High levels of challenge appraisal were associated with low levels of passive coping and high levels of active coping strategies, whereas the harm, loss or threat appraisal predicted high use of passive coping strategies. Passive coping had three statistically significant path coefficients: high levels of passive coping were associated with low levels of functioning and high levels of pain intensity and impairment. However, high levels of active coping reported high levels of daily functioning.

DISCUSSION

By analysing the cognitive appraisals made by chronic pain patients, clinicians could make better predictions regarding the way they cope and adjust.

摘要

目的

本研究分析了患者对自身疼痛的认知评估与他们所采用的应对策略之间的关系。
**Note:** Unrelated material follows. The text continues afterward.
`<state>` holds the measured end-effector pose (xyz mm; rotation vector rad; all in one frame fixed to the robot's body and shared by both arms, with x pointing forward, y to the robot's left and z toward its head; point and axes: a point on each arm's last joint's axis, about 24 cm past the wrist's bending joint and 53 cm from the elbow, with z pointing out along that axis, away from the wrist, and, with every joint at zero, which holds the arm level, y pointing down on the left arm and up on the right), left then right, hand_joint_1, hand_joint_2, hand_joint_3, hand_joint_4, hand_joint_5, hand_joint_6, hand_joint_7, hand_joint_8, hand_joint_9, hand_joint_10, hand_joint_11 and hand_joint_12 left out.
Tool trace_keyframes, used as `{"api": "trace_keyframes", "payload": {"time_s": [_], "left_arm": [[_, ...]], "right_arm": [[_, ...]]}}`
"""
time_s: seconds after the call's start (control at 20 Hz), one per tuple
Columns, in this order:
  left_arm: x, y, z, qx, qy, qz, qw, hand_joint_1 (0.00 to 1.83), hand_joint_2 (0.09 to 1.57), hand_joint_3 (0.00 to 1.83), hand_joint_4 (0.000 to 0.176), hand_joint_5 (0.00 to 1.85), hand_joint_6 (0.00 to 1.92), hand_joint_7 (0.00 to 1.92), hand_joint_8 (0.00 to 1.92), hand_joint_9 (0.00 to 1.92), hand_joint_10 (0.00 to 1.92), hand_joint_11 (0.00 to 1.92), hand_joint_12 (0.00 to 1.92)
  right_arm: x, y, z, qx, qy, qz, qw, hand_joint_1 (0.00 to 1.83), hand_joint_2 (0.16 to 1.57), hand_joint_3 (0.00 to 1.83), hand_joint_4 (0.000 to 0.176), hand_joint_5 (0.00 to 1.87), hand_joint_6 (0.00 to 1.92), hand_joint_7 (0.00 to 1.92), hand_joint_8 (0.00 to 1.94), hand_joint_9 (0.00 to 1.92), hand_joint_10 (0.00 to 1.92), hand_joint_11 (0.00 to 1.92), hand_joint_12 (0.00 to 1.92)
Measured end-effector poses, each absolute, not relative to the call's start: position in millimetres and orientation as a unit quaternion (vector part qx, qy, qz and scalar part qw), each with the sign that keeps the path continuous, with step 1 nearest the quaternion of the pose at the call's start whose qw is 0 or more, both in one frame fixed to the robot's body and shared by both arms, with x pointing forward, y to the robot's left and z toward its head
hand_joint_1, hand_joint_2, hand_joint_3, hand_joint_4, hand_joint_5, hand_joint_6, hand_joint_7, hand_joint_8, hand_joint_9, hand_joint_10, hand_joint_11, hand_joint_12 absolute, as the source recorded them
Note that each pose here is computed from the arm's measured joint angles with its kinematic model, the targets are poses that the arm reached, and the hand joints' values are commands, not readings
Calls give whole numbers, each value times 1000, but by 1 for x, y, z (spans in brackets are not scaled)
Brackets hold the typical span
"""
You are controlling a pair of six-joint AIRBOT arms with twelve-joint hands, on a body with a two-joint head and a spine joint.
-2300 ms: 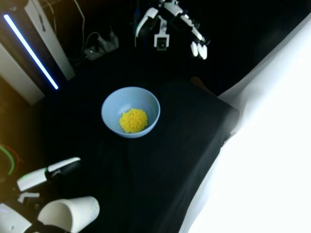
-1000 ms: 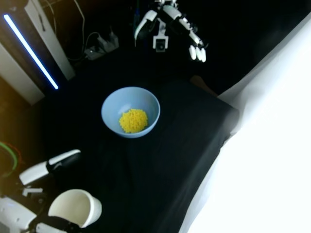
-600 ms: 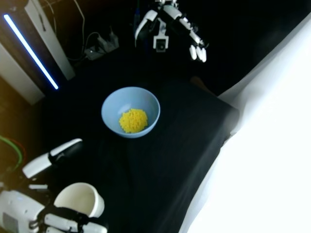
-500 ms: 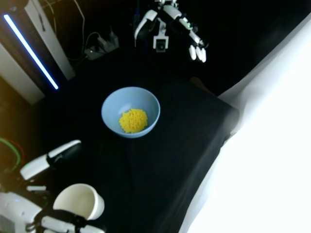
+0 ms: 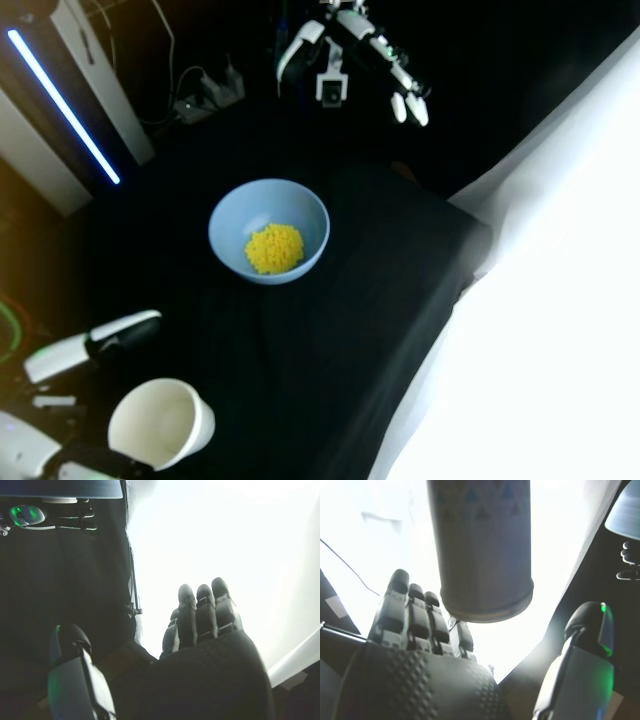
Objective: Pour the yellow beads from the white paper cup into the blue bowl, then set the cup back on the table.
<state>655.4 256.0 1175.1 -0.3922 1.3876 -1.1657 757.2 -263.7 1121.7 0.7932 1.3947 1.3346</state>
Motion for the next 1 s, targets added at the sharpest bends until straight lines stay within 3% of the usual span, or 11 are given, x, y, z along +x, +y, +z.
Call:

此外,还研究了应对策略对这些患者感知疼痛强度和功能损害的影响方式。

方法

122名患有肌肉骨骼慢性疼痛的患者参与了研究。评估工具如下:慢性疼痛患者认知评估量表(CAI)、范德比尔特疼痛管理量表(VPMI)、麦吉尔疼痛问卷(MPQ)以及慢性疼痛患者功能损害量表(IFI)。使用LISREL 8.20软件包和非加权最小二乘法对假设模型进行了实证检验。

结果

高水平的挑战评估与低水平的消极应对和高水平的积极应对策略相关,而伤害、损失或威胁评估则预示着消极应对策略的高使用率。消极应对有三个具有统计学意义的路径系数:高水平的消极应对与低水平的功能以及高水平的疼痛强度和功能损害相关。然而,高水平的积极应对表明日常功能水平较高。

讨论

通过分析慢性疼痛患者的认知评估,临床医生可以更好地预测他们的应对方式和调整情况。